=== Section Start ===
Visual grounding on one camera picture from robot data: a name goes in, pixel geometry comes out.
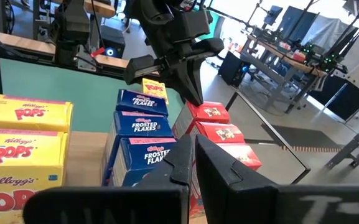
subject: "computer monitor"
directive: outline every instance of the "computer monitor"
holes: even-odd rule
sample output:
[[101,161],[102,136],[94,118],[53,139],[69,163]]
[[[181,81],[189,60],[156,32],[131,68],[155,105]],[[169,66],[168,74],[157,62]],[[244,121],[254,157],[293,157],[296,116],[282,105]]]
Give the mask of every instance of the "computer monitor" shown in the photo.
=== Section End ===
WHAT IS NEEDED —
Search the entries for the string "computer" and copy each line where it occurs.

SOLUTION TO THIS PROBLEM —
subject: "computer monitor"
directive: outline every instance of the "computer monitor"
Give the mask of every instance of the "computer monitor" shown in the photo.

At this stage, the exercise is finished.